The Client undertakes to keep all materials, documents and information provided to it by the Consultant confidential to itself and its employees and not to distribute any product of the services provided hereunder to any third party without the Consultant’s prior written consent.
Any materials produced or supplied to the Client by the Consultant in which intellectual property rights are capable of subsisting shall be licensed to the Client for internal use only in connection with the purposes of the terms of reference and such licence shall forthwith terminate if notice is given by the Consultant terminating this contract. The contract does not give any third party any rights.
The Client and the Consultant undertake with each other not during the course of this contract to infringe the intellectual property rights of any third party.
8. Termination for breach
The following obligations are conditions of this agreement and any breach of them shall entitle the party not in breach to terminate this agreement by immediate written notice.

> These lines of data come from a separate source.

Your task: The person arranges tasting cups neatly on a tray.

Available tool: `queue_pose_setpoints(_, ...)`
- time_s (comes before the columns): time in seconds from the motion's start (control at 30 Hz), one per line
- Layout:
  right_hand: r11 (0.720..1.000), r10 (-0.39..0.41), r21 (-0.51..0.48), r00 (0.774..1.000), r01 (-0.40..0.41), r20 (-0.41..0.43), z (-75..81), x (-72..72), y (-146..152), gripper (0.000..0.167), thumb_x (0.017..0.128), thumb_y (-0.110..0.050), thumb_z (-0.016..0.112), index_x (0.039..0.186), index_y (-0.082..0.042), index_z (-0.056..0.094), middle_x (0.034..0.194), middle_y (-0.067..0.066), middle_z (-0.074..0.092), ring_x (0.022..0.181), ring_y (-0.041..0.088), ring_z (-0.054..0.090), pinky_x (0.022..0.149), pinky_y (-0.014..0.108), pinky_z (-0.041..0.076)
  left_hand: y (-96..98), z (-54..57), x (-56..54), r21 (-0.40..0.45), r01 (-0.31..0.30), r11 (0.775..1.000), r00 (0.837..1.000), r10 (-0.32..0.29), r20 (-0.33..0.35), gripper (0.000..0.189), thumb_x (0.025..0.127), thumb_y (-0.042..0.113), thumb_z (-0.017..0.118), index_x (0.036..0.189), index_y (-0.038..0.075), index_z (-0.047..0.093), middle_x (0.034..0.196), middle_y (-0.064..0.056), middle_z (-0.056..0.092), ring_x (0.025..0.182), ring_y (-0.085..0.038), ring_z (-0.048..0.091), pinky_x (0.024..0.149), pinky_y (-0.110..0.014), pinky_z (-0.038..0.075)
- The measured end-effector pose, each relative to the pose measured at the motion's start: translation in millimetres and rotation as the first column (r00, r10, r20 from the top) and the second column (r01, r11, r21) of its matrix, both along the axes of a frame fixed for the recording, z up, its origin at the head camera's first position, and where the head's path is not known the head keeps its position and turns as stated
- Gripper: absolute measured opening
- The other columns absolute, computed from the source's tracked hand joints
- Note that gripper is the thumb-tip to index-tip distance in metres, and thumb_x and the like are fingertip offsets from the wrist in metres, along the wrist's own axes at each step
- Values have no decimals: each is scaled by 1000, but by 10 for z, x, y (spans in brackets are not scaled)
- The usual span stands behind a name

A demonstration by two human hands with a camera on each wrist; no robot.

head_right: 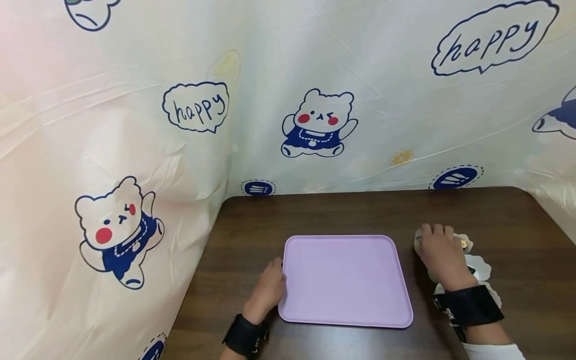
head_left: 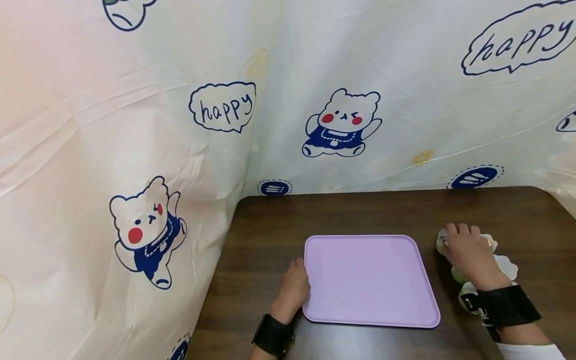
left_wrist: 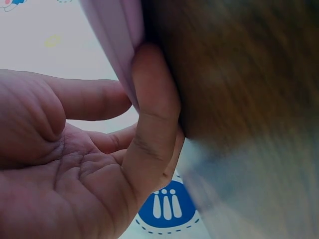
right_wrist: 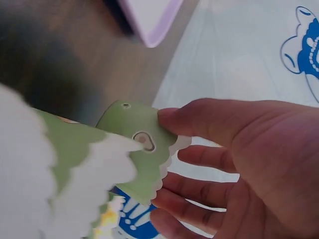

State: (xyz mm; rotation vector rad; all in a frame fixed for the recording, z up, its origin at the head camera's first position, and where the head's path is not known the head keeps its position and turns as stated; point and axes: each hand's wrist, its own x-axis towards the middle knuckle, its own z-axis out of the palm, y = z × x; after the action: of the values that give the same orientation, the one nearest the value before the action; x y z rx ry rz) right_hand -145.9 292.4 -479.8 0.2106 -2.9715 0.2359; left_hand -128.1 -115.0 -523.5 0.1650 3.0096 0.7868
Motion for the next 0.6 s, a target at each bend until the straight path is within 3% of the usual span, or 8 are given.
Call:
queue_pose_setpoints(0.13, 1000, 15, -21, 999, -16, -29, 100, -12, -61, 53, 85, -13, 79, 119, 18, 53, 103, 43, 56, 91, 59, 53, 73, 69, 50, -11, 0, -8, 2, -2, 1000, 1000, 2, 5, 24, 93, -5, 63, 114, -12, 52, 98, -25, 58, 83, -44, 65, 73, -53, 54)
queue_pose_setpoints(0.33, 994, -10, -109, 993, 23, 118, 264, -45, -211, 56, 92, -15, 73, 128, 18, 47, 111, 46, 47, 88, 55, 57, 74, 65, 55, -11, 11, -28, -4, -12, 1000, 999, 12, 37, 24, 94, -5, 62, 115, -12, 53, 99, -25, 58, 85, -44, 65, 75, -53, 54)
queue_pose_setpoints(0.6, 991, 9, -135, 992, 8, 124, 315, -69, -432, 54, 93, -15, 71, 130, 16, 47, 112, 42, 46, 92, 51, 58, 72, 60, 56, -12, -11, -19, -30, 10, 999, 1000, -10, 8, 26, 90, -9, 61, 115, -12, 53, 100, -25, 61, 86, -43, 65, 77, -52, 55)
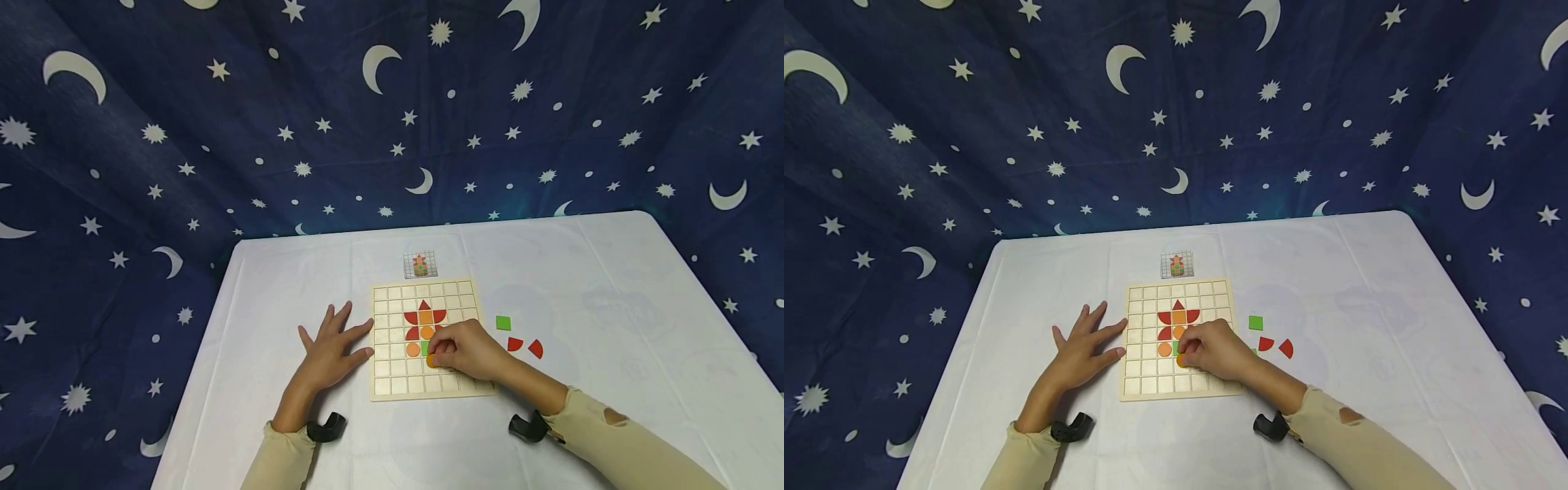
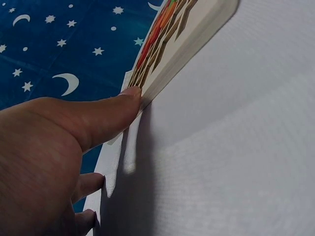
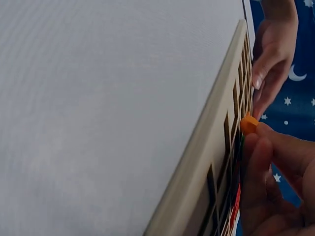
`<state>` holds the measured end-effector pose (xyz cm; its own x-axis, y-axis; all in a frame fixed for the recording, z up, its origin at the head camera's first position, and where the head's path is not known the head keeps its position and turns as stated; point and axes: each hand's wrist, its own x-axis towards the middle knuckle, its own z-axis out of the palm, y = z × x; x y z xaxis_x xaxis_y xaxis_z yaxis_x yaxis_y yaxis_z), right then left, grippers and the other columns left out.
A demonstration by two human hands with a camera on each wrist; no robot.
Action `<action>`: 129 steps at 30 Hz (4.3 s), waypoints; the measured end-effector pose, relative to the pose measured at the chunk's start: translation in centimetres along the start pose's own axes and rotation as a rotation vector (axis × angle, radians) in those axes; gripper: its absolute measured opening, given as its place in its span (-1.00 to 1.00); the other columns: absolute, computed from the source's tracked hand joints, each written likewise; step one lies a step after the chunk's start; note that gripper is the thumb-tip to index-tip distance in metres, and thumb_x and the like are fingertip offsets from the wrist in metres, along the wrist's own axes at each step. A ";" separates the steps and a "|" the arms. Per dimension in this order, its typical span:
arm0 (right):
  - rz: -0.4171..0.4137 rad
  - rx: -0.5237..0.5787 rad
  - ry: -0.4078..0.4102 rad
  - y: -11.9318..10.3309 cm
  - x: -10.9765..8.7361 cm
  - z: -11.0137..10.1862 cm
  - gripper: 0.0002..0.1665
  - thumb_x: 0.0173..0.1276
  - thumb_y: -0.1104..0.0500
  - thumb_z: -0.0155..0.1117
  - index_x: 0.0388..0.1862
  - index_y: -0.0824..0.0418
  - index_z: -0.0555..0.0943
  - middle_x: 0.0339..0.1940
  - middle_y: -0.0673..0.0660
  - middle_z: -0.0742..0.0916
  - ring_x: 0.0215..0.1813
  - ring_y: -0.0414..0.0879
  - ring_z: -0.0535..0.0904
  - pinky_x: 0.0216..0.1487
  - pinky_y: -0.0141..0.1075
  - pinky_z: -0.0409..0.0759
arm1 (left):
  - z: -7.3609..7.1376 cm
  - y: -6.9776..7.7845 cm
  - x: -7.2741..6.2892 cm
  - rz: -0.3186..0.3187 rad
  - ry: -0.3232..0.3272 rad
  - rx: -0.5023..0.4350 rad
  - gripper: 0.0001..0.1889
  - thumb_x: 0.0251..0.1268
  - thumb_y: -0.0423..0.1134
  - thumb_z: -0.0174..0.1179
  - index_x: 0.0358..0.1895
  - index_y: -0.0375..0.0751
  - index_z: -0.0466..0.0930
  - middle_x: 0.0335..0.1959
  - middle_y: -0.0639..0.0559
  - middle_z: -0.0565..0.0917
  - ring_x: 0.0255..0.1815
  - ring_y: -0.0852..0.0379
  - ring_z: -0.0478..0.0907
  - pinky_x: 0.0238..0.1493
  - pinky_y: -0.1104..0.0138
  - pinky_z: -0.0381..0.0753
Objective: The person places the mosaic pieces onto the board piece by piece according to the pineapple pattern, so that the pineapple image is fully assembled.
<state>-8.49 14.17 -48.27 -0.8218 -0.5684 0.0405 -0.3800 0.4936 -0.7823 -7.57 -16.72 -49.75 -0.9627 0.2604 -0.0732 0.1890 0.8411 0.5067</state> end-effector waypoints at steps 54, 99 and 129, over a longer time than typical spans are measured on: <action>0.125 -0.325 0.112 2.3 -1.2 -9.8 -0.90 0.24 0.10 0.56 -0.26 0.02 0.86 -0.40 -0.19 0.76 -0.38 -0.25 0.54 -0.30 -0.34 0.53 | 0.1 0.0 0.0 0.003 0.004 -0.005 -0.42 0.32 0.17 0.30 0.40 0.21 0.54 0.67 -0.14 0.13 0.70 -0.34 -0.21 0.28 -0.61 -0.55; 0.212 0.094 -0.062 3.1 -2.9 -5.7 -0.82 0.19 0.21 0.57 -0.33 0.06 0.68 -0.54 -0.08 0.67 -0.45 -0.25 0.56 -0.36 -0.43 0.53 | 0.1 0.0 0.0 0.013 0.009 -0.006 -0.40 0.31 0.21 0.30 0.41 0.24 0.52 0.67 -0.13 0.13 0.70 -0.34 -0.21 0.27 -0.62 -0.54; -0.028 -0.158 -0.014 1.2 -1.5 -1.6 -0.87 0.10 0.24 0.63 -0.47 0.01 0.83 -0.52 -0.24 0.70 -0.44 -0.40 0.47 -0.37 -0.45 0.51 | 0.0 0.0 0.1 0.013 0.005 -0.007 -0.39 0.32 0.21 0.29 0.42 0.24 0.51 0.68 -0.11 0.11 0.71 -0.32 -0.23 0.27 -0.61 -0.57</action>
<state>-8.40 16.59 -48.28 -0.8046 -0.5916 0.0513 -0.4655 0.5746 -0.6732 -7.64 -16.69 -49.75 -0.9612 0.2688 -0.0618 0.2002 0.8342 0.5139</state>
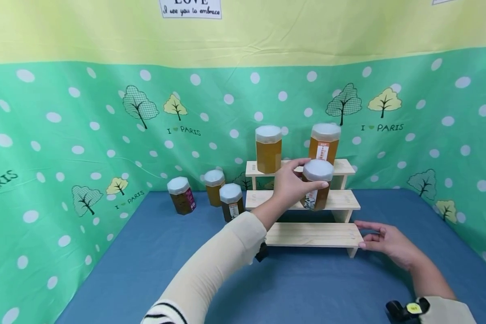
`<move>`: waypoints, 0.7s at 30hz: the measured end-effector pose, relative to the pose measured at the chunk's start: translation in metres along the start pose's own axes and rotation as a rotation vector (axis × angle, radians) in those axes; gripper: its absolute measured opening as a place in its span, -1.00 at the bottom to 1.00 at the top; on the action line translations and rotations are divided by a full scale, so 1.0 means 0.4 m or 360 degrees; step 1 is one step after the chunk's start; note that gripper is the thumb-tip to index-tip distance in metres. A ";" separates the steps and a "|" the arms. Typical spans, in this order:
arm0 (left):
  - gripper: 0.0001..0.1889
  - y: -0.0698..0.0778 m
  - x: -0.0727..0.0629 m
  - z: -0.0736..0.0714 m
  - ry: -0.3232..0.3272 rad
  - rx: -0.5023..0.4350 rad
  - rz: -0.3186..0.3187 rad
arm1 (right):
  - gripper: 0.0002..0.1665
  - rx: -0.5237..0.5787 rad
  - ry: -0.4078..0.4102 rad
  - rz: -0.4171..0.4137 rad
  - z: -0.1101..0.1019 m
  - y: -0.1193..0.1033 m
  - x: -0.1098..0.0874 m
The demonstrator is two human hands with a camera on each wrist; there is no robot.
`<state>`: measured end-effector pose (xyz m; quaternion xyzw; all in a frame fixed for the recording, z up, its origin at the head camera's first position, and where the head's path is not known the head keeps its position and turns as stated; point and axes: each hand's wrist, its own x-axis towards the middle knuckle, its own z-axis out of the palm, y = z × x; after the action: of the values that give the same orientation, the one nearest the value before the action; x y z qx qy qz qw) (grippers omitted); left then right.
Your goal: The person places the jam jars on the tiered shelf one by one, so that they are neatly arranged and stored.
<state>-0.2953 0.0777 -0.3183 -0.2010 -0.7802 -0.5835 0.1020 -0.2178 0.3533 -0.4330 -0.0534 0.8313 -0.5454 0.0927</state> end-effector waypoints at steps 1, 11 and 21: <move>-0.30 0.000 0.000 0.004 0.0011 -0.0010 -0.0004 | -0.07 -0.0004 0.0002 -0.0001 0.000 0.001 0.000; -0.27 -0.003 0.006 0.042 0.0104 -0.0008 -0.0031 | -0.07 0.0008 -0.0014 0.0000 0.000 0.003 0.001; -0.27 -0.005 0.009 0.071 0.0198 0.0040 0.0029 | -0.05 0.0015 -0.0013 -0.0001 -0.001 0.005 0.002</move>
<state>-0.2972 0.1050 -0.3273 -0.1700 -0.7779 -0.5840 0.1581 -0.2184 0.3542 -0.4346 -0.0555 0.8283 -0.5493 0.0960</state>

8.1 Failure on the part of the Client to make punctual payment of all sums due to the Consultant under the terms of this agreement.
8.2 Failure on the part of the Consultant to remedy any breach of its obligations hereunder within a reasonable time following written notice from the Client which: refers to this clause; specifies the breach with full particulars; indicates how the breach is to be remedied and specifies the Client’s opinion of a reasonable time for remedy.
8.3 The levying of distress or execution against the Client or the making by it of any composition or arrangement with creditors or the presentation of a petition for the Client’s liquidation or bankruptcy or administration or the appointment of a receiver over any part of the Client’s assets.
8.4 The doing or permitting of any act by which the Consultant’s rights in any intellectual property may be prejudiced or put in jeopardy.
8.5 Any serious or persistent breach by the Client of its obligations hereunder.
9. Proper Law and Jurisdiction
This agreement shall be governed by English law in every particular including formation and interpretation and shall be deemed to have been made in England.
Any proceedings arising out of or in connection with this agreement may be brought in any court of competent jurisdiction in England or Wales.
The submission by the parties to such jurisdiction shall not limit the right of the Consultant to commence any proceedings arising out of this agreement in any other jurisdiction it may consider appropriate.
10. Status of Consultant
The Consultant (if an individual) shall be an independent contractor and not the employee of the Client.
In such capacity, the Consultant shall bear exclusive responsibility for the payment of his or her National Insurance contributions as a self-employed person and for the discharge of any income tax and VAT liability arising out of remuneration for the work performed by him or her under this agreement.
The Consultant shall not be subject to directions from the Client as to the manner in which she shall perform her work.
The Client shall not be entitled to withhold payment of any sum otherwise payable to the Consultant by reason of any claim, set-off or for damages in relation hereto.
12. Force majeure
Both parties shall be released from their respective obligations in the event of national emergency, war, prohibitive governmental regulation or if any other cause beyond the reasonable control of the parties or either of them renders the performance of this agreement impossible, whereupon all money accrued due under this agreement shall be paid.
Each of the parties warrants its power to enter into this agreement and has obtained all necessary approvals to do so.